What is expected: Gather all lines from the material that contain "frame".

== Segment start ==

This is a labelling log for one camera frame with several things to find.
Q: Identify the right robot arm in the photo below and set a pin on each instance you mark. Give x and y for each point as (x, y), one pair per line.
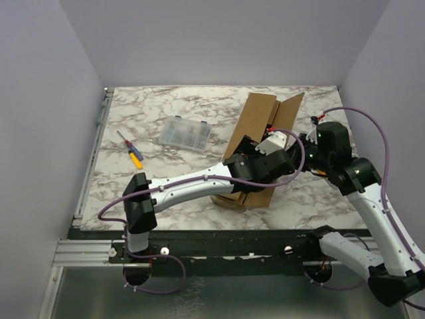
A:
(397, 271)

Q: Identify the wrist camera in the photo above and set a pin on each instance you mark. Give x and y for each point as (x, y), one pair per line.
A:
(274, 142)
(315, 121)

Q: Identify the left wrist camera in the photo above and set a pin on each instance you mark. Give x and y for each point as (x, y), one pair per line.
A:
(274, 142)

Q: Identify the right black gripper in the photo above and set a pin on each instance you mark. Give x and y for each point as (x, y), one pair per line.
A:
(301, 146)

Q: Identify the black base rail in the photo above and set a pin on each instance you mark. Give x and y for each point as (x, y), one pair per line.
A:
(214, 253)

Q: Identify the brown cardboard express box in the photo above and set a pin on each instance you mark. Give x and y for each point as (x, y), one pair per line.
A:
(260, 112)

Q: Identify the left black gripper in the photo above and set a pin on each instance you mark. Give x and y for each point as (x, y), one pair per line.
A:
(247, 147)

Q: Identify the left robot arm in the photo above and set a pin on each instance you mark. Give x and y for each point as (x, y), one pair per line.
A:
(249, 169)

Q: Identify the aluminium frame rail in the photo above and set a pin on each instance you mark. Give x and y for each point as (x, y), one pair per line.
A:
(56, 272)

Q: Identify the red handled screwdriver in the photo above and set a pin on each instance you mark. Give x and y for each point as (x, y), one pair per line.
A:
(127, 142)

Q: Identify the clear plastic screw box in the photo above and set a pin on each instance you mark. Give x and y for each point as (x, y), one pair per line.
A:
(185, 133)

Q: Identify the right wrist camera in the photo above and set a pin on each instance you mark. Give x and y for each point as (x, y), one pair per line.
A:
(315, 121)

== Segment end ==

Response box:
This is a labelling log for one camera frame with several things to find.
Q: Identify the aluminium frame rail in the photo above and set a pin on each instance you mark. Give x and y for each point as (x, y), one pair per line.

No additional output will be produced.